First week back at uni, starting the follow up class of Studio 1, Studio 2, and the first assessment is to create an AI bot that fights one on one with the bots from other classmates. Unfortunately, these aren’t the kind of bots you see on shows like “Battlebots”, but instead are small 2d sprites on a computer screen.
Each bot has 4 stats that their programmer can set (within a range unknown to us): Motor speed, bot health, bullet damage and bullet speed. If the programmer tries to increase a stat by an amount higher than whats allowed, all of the values will be normalized so that the values fit within the range. With this in mind, the programmers must decided what the best allocation of points is based on how they intend for the bot to behave.
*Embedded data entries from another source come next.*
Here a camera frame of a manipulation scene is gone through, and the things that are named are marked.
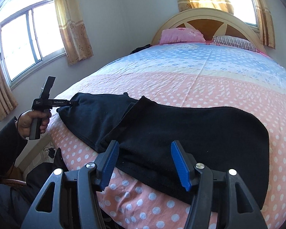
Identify black pants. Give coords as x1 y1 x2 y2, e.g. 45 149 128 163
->
57 93 269 207

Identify left forearm dark sleeve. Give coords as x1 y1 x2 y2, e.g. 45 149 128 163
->
0 117 28 179

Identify person's left hand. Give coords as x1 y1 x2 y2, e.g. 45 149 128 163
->
15 110 51 139

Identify side window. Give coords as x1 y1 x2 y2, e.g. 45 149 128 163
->
0 0 65 86

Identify black object beside bed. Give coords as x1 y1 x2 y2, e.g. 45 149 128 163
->
130 44 151 54

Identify pink pillow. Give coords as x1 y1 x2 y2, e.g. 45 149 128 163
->
159 27 206 44

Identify pink blue dotted bedspread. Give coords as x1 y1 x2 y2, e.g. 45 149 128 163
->
49 43 286 228

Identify cream wooden headboard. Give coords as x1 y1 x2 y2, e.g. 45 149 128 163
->
151 8 266 53

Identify striped pillow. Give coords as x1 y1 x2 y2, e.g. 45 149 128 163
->
212 35 260 52

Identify yellow patterned curtain right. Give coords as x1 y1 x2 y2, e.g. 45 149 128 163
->
254 0 275 49

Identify window behind headboard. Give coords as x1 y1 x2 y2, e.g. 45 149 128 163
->
230 0 257 26

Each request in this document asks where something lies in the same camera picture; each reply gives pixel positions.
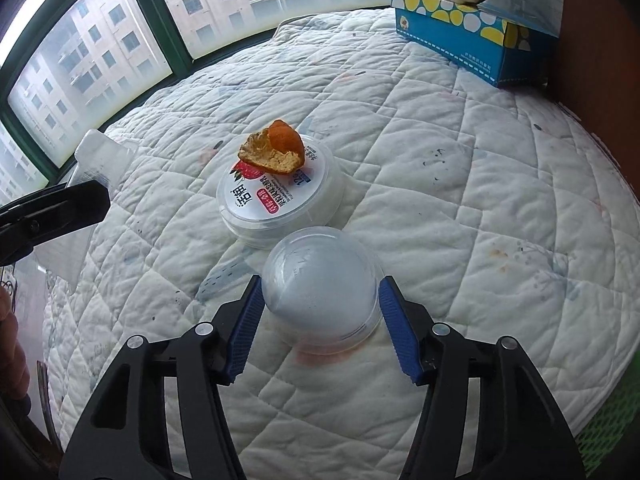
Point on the blue yellow tissue box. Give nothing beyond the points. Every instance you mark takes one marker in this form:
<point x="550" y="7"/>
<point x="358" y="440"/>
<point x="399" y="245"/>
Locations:
<point x="497" y="46"/>

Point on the clear plastic clamshell box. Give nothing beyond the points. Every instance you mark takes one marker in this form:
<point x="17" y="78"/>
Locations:
<point x="102" y="159"/>

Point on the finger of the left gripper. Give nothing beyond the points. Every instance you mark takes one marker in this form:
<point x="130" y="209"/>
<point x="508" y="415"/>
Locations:
<point x="47" y="214"/>

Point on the person's left hand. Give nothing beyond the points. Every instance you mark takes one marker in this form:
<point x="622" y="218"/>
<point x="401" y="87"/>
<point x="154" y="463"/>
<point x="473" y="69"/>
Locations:
<point x="13" y="365"/>

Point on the brown wooden cabinet panel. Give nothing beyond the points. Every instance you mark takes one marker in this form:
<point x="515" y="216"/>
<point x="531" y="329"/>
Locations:
<point x="596" y="75"/>

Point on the white quilted mattress pad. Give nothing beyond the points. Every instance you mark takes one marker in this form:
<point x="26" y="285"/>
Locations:
<point x="492" y="208"/>

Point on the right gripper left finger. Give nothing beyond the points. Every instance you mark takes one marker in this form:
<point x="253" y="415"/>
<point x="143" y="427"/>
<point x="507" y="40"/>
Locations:
<point x="121" y="434"/>

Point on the strawberry yogurt tub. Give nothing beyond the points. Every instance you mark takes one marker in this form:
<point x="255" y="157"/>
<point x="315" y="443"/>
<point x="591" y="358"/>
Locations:
<point x="260" y="209"/>

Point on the green window frame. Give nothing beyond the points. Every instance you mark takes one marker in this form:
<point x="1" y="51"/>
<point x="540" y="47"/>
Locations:
<point x="68" y="66"/>

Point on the clear plastic dome cup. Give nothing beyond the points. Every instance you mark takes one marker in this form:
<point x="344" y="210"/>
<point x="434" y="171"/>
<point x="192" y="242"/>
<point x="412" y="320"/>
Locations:
<point x="320" y="286"/>

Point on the green plastic waste basket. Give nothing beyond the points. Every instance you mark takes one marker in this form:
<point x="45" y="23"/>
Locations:
<point x="606" y="429"/>

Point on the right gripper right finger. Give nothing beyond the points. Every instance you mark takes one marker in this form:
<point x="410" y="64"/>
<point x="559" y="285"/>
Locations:
<point x="521" y="434"/>

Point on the orange peel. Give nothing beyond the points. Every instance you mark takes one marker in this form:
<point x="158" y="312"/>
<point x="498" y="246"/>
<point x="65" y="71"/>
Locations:
<point x="277" y="149"/>

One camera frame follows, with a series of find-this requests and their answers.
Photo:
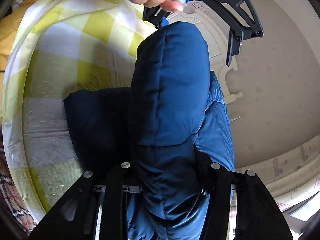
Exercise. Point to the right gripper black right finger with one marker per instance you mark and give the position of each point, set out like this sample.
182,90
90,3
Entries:
257,214

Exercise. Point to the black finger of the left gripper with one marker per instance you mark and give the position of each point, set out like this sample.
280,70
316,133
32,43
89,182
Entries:
234,44

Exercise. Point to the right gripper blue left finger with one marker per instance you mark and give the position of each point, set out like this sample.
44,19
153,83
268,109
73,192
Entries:
94,207

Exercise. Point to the blue quilted puffer jacket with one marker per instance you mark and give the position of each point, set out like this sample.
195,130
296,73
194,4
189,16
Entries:
173,107

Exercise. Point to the white wooden headboard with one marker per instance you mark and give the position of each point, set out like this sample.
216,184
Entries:
214,31

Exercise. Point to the cream patterned curtain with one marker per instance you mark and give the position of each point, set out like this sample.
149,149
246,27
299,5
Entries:
291,177

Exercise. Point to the plaid pajama legs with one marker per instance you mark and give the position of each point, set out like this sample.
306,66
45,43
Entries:
16,220

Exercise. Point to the yellow white checked bed sheet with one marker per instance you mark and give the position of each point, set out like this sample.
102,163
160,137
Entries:
59,47

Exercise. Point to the paper notice on wall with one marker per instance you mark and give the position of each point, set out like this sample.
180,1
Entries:
200,6

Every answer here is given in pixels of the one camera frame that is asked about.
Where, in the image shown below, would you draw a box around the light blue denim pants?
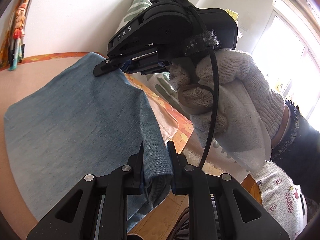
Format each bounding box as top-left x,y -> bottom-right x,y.
3,51 -> 175,233

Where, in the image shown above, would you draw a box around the right forearm dark sleeve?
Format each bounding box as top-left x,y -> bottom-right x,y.
271,100 -> 320,203

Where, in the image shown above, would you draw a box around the right hand white glove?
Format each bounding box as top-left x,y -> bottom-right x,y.
169,49 -> 289,172

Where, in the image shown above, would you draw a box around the green white patterned cushion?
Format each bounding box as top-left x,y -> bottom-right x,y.
116,0 -> 190,119

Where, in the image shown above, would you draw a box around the wooden chair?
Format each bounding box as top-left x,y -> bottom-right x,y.
241,174 -> 262,205

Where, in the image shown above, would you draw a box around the white printed cloth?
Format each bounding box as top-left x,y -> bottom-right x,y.
182,139 -> 308,240

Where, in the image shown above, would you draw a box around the grey folded tripod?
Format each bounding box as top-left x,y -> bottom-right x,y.
8,0 -> 29,70

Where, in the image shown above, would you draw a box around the orange floral scarf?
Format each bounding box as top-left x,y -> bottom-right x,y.
1,0 -> 32,71

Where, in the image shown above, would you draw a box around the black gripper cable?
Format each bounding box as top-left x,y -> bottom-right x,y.
163,0 -> 221,169

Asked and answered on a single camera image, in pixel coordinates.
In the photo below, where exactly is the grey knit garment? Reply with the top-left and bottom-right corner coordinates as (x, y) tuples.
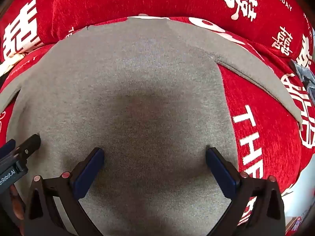
(0, 16), (304, 236)

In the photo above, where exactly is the left hand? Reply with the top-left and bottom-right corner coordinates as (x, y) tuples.
(10, 185), (25, 235)

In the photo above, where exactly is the grey crumpled cloth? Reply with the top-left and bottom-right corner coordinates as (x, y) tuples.
(290, 60), (314, 92)

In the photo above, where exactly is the red printed pillow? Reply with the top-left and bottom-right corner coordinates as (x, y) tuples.
(1, 0), (313, 60)
Their are a few key elements to these fights. First, being able to detect enemies/bullets. Each bot has a per-determined field of view (FOV) and within this view they have the potential to see other bots and their bullets. Without this functionality, a bot could not shoot and every match would only result in a draw at best.
Secondly, movement/pathfinding. The bot must be able to move around independently, avoiding walls and maintaining some kind of movement that’s hard for the other bot to predict. We have all heard the expression “A sitting duck”. Path finding will be especially important in the second tournament, as it will be held inside of a predetermined maze.
I intend to create a bot that focuses heavily on bullet dodging, and uses a similar prediction method to Danik Game’s method that they posted on their blog in 2011. I won’t go too much into detail about it, on the off chance that a classmate reads my blog, but over the next few weeks I will be talking about my process on creating my bot.
I would also like to mention that I am very proud of the title of this blog post.